Create an ETL pipeline that cleans raw data, resolves missing or inconsistent fields, joins events to item metadata, and produces training, validation, and test datasets.
Implement a baseline recommender, such as popularity ranking, co-occurrence, or another simple non-personalized method.
Implement an improved recommender, such as collaborative filtering with Spark ALS, improved candidate generation, or stronger feature engineering.
Track and compare technical metrics for the baseline and improved systems, including end-to-end runtime and resource use.
Track and compare quality metrics such as precision@k, recall@k, hit rate, or NDCG on held-out data.

Deliverables

The final submission must include ETL workflow artifacts, code, experiment logs, a written report, and a short presentation. The final analysis must explain whether the improved recommender achieved better recommendation quality, what technical cost that improvement required, and whether the trade-off is justified for a retail setting.

Project 2: Graph-based retail segmentation

Goal

Build a Spark-based graph analytics pipeline for retail segmentation using the course-provided data. The project should convert retail interactions into a graph structure and use graph algorithms or graph-informed methods to discover meaningful product groups or customer segments.

Data

The provided dataset will support graph construction from retail behavior, such as co-purchase links between products or interaction-based relationships among customers and products.
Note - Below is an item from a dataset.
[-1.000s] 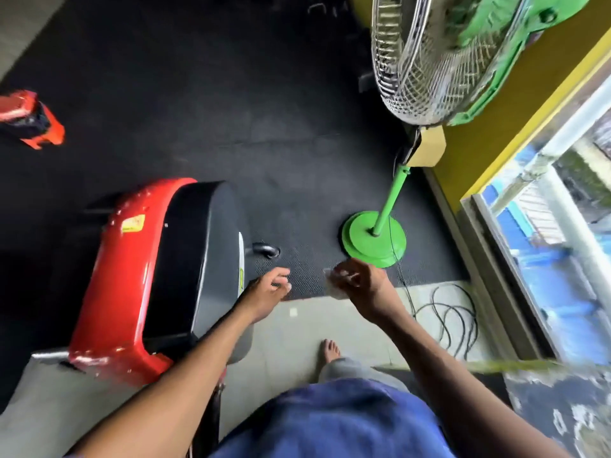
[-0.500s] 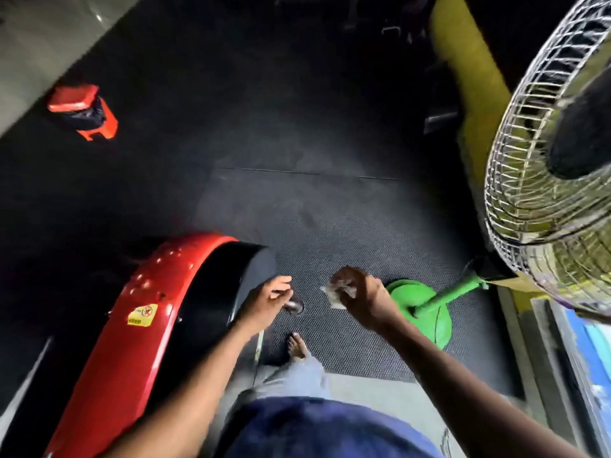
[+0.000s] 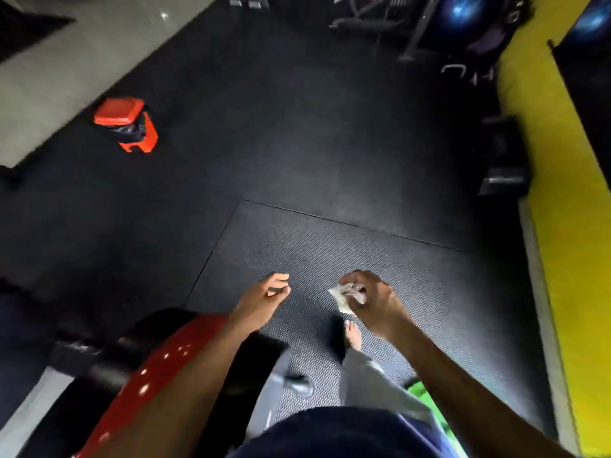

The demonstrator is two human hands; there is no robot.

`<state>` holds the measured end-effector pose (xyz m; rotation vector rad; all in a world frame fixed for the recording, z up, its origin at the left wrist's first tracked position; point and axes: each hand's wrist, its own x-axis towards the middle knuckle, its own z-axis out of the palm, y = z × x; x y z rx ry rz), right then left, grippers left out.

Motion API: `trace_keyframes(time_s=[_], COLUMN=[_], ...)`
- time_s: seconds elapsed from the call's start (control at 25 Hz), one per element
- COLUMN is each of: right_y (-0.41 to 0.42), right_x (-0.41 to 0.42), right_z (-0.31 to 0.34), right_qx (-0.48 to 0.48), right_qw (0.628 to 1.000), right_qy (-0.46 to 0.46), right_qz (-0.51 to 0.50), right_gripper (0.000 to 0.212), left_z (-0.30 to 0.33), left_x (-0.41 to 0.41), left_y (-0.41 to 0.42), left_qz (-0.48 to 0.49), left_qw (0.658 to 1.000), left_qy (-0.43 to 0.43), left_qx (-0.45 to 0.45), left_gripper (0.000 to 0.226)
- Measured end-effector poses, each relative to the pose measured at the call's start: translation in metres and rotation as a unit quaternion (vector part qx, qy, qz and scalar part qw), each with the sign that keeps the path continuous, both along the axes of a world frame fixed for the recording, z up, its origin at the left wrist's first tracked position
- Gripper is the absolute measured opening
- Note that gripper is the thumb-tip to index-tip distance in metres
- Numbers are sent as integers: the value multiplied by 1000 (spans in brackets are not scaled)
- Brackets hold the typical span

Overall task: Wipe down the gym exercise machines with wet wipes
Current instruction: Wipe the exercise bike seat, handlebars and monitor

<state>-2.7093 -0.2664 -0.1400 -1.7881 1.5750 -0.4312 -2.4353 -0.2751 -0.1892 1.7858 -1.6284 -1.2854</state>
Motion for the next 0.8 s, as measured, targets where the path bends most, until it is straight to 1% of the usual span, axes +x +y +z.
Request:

Public co-purchase and recommender datasets commonly support this kind of graph derivation because transactions naturally induce item-item and user-item networks.

Required work

Create an ETL pipeline that transforms the raw retail data into a clean graph representation, such as an edge list and node attributes.
Implement a baseline segmentation approach, such as feature-based clustering or a simple threshold-based grouping method.
Implement an improved graph-based approach, such as community detection, label propagation, spectral methods, or another justified graph segmentation technique.
Measure technical performance, including runtime, memory use, storage footprint, and any graph-processing bottlenecks.
Measure segmentation quality using metrics such as modularity, cohesion/separation, cluster interpretability, or a justified downstream business metric.

Deliverables

The final submission must include the graph-building ETL workflow, code, experiment tracking, a written report, and a short presentation. The report must compare the baseline and improved segmentation methods and explain how graph structure changed both technical performance and segmentation quality.
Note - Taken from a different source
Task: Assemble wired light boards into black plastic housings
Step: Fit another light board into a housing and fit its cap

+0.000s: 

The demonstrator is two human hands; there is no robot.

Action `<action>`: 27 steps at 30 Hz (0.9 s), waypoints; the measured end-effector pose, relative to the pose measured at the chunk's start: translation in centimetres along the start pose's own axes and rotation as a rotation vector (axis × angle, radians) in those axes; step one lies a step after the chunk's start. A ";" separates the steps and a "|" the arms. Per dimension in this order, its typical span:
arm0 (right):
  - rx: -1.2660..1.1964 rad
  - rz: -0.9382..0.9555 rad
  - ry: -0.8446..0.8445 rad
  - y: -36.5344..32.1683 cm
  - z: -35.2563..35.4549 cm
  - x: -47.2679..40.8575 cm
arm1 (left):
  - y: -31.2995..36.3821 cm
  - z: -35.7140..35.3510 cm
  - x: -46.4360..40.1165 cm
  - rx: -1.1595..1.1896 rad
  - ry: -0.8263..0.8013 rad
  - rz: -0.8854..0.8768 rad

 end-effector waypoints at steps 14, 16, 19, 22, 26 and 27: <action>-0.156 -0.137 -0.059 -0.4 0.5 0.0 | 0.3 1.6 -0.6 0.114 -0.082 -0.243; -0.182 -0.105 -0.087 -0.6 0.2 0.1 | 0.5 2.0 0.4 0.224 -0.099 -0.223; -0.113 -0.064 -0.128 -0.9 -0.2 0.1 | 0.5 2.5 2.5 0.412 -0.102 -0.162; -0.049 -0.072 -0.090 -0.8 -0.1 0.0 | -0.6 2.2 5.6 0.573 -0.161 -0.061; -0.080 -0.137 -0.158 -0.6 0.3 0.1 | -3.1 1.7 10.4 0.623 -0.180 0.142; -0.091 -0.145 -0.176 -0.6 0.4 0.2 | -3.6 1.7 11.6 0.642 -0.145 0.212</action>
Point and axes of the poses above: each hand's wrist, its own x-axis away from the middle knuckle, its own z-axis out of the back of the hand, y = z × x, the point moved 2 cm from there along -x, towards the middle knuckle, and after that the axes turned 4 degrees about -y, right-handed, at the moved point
Project 3: Retail demand forecasting

Goal

Build a Spark-based retail demand forecasting pipeline using the course-provided time-series sales data. The project should represent a realistic analytics workflow in which a retailer prepares operational data and predicts future demand for products, stores, or product-store combinations.

Data

The provided dataset will include historical retail sales over time, and may also include calendar, promotion, holiday, or product attributes. Public retail forecasting datasets typically combine transactional or aggregated sales with contextual information so students can compare simple baselines with richer predictive models.

Required work

Create an ETL pipeline that cleans raw sales data and produces analysis-ready time-series tables for modeling.
Implement a baseline forecaster, such as a last-value, moving-average, or simple regression approach.
Implement an improved forecasting system using stronger feature engineering, Spark ML methods, or another justified predictive approach.
Measure technical performance for both systems, including runtime, memory use, and storage footprint.
Measure forecast quality using justified metrics such as RMSE, MAE, or MAPE on a held-out test period.

Deliverables

The final submission must include ETL workflow artifacts, code, experiment logs, a written report, and a short presentation. The report must show whether the improved forecasting system produced meaningfully better predictive accuracy, what computational costs were introduced, and which design would be preferable in a real retail environment.
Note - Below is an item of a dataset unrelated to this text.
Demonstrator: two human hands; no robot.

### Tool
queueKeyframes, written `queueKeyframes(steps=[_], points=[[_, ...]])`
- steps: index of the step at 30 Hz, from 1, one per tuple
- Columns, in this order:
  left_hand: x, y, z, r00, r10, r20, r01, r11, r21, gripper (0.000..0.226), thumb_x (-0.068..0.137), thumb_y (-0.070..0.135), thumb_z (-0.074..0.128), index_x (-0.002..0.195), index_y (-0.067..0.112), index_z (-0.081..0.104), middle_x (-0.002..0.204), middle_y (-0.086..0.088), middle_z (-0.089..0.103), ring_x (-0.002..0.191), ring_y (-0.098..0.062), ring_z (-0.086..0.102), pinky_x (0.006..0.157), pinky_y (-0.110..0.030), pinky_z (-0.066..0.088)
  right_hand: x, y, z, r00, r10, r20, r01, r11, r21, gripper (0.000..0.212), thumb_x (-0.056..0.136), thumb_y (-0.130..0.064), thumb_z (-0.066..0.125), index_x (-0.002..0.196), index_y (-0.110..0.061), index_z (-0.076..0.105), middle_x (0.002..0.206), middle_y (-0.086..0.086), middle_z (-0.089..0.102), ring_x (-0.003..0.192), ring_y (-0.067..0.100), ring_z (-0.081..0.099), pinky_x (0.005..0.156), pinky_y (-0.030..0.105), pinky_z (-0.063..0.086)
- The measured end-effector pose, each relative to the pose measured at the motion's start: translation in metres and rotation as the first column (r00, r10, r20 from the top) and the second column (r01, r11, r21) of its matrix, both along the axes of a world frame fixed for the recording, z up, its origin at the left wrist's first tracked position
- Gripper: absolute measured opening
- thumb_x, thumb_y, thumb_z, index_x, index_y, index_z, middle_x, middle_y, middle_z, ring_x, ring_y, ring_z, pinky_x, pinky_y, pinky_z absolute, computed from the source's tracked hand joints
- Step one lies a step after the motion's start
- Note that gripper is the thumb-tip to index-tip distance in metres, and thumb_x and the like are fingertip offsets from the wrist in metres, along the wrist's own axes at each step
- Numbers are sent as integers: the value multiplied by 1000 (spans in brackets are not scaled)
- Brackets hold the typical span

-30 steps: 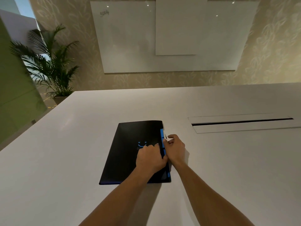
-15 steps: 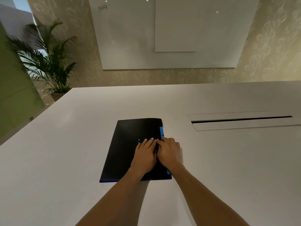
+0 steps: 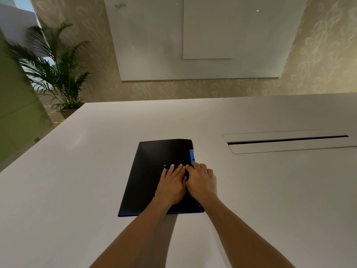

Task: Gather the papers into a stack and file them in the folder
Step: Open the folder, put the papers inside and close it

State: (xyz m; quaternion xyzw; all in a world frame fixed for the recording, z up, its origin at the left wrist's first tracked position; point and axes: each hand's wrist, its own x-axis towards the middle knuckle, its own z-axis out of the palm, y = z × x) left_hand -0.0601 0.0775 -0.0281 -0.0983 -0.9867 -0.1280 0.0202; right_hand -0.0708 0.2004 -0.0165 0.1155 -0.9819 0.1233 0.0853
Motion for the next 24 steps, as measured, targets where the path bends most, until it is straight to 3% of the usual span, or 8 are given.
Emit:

Shared submission expectations

Each team must submit a reproducible codebase, workflow definition, experiment record, report, and presentation. Projects should reflect sound data-engineering practice, including pipeline structure and automation principles commonly associated with ETL orchestration tools and production data workflows.

Each final presentation should clearly cover the business problem, dataset, ETL design, baseline system, improved system, technical metrics, quality metrics, and the evidence for improvement. The strongest projects will not only report better numbers but also explain the trade-offs between speed, resource usage, and analytical quality.

Milestones

Table with Project Milestones and Due Dates
Title	Description	Due Date	Grade
M01	Team roster, project choice, and 1-page execution plan.	2026-09-02	10%
M02	Data understanding & initial ETL report (schema, data quality, first ETL run).	2026-09-16	20%
M03	Baseline system implemented and evaluated (ETL+features, metrics, runtime notes).	2026-09-30	20%
M04	Improved system implemented, with comparative technical and quality metrics and initial trade-off analysis.	2026-10-21	20%
M05	Draft final report and slides with full baseline vs improved metrics and narrative.	2026-11-11	15%
M06	Final reports and video.	2026-12-09	15%